Throughout this class, we have analyzed many different aspects of identity with an eye toward how and when they become “political.” Some key concepts we have engaged include: stereotypes, visibility of identity categories, “marked” and “unmarked” identities, oppression and power relationships between identity groups, self-identification and culture of identity, and problems of definition in recognizing identities. In an essay of 5-6 pages (1250-1500 words), respond to ONE of the following three questions, integrating no fewer than three (3) sources we have read or discussed in class. You may include outside examples from the media or popular culture in addition; if you do, please cite these using MLA citation format.[shortposting]
Be sure that you have a clearly stated thesis statement at the end of the introduction to your essay. One good way to do this is to underline that statement – if you have trouble finding it, you probably need to revise!
1. In Autobiography of a Face, Lucy Grealy tells a coming of age story from the perspective of a child battling a rare cancer and subsequent facial disfigurement. Consider this narrative in light of one or more theories of disability that we have read, and explain how Grealy’s pursuit of surgical repair to her face would be understood by theorists such as Garland Thomson, Wendell, Davis, and/or Brueggeman. How does her sense of self-identity evolve over time, and at what points in the text does she resist or attempt to conform to idealized notions of beauty and/or normalcy? How is sexuality related to her sense of self as a disabled or disfigured person?

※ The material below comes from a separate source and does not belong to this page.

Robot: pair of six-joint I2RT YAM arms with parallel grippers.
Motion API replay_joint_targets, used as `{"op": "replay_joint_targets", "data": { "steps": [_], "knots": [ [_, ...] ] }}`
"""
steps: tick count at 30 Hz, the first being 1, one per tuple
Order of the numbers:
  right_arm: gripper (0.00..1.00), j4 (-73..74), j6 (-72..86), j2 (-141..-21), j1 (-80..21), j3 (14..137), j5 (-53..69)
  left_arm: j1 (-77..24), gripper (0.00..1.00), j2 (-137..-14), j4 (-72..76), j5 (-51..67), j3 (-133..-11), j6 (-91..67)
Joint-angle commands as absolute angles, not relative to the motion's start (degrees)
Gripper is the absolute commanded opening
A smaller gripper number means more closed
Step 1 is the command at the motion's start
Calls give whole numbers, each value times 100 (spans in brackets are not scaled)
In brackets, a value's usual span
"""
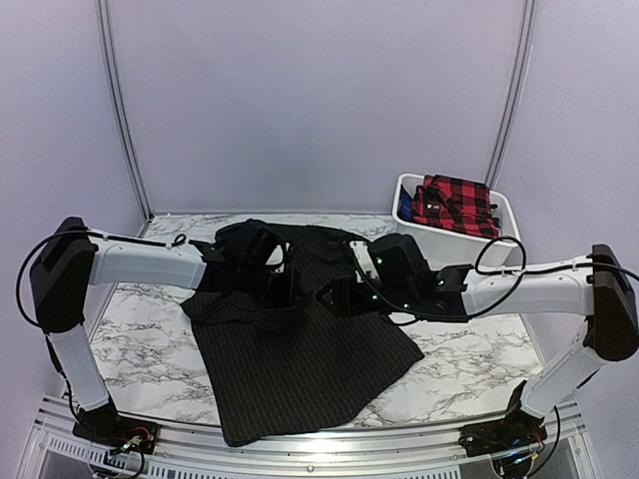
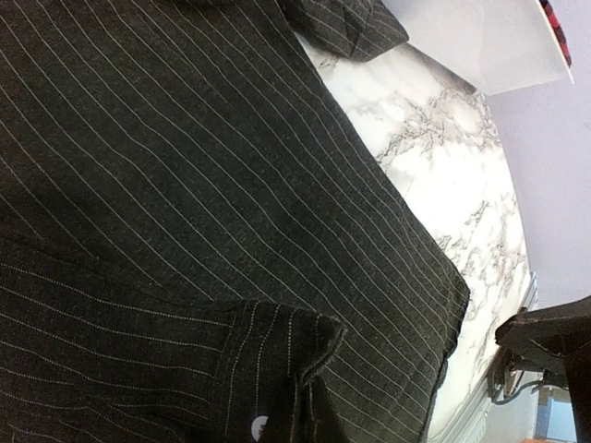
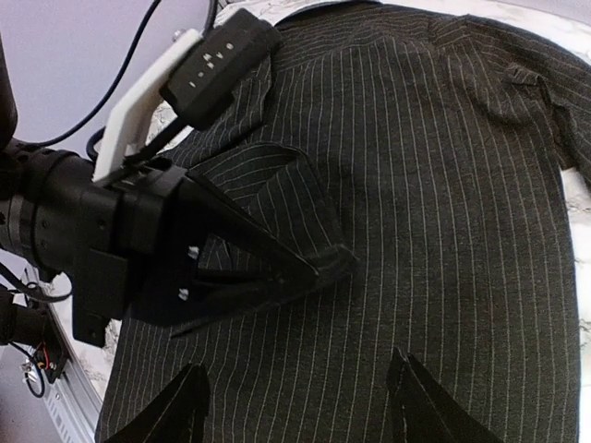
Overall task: Fold and stack the long sleeve shirts
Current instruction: Place the sleeve at the center of the board, then pick up the sleeve from the center of the board.
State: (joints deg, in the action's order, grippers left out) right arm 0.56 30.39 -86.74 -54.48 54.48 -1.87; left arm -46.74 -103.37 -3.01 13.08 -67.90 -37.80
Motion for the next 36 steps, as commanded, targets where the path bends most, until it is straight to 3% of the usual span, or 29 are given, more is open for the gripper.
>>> {"op": "replay_joint_targets", "data": {
  "steps": [1,4,9,22,29,36],
  "knots": [
    [62,-574,3412,-8837,-5460,5252,-59,-4825,17,-10616,-422,1385,-7117,-3867],
    [62,-712,3592,-8833,-5448,5035,-61,-4847,45,-10458,-476,1062,-7069,-3965],
    [64,-800,3735,-9035,-5443,4919,261,-4709,56,-9917,-806,398,-6854,-4180],
    [60,353,2794,-10428,-5517,6277,-169,-4245,56,-8464,-879,413,-5320,-4493],
    [59,820,2284,-11094,-5516,6994,-325,-4249,40,-8552,-337,767,-4908,-4605],
    [59,1014,2214,-11462,-5520,7201,-198,-4254,30,-9601,252,1018,-5542,-4426]
  ]
}}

2. Ta-Nehisi Coates writes very provocatively about the precarity of the racialized body in his book Between the World and Me. For Coates, the question of “how one should live within a black body, within a country lost in the Dream” is central to his pursuit as a writer and historian. Choose an example or set of examples from his book, Atlantic article on reparations, or recent events (#BlackLivesMatter movement, the recent protests at Yale, Mizzou, etc.), and explain how racial identity is politicized in this context. Why does Coates emphasize the body in his writing about racial identity, and how do we understand the “Dream” and whom it includes or excludes? How can an understanding of history help us answer his question? (here you can integrate other articles we have read by critical race theorists such as Davis, Smedley, etc)
3. Redefining Realness is a memoir telling the story of Janet Mock’s transition from male to female as an intersectional coming-of-age story, bringing together identities of class, race, gender, and sexuality. Locate one or more passages in this text that you think illustrate this intersectionality, and explain how these factors work together to contribute to Mock’s identity. What does she mean by “realness”? You might also consider how Mock’s narrative responds to some of the challenges to trans women brought by TERFs in Goldman’s article, and how it relates to Serano’s analysis of cissexual privilege. What strategies does she use to survive and become herself? Think about the many relationships she has in this book – with parents, siblings, friends, clients, lovers – how do they help or hinder her in the realization of her identity as a woman?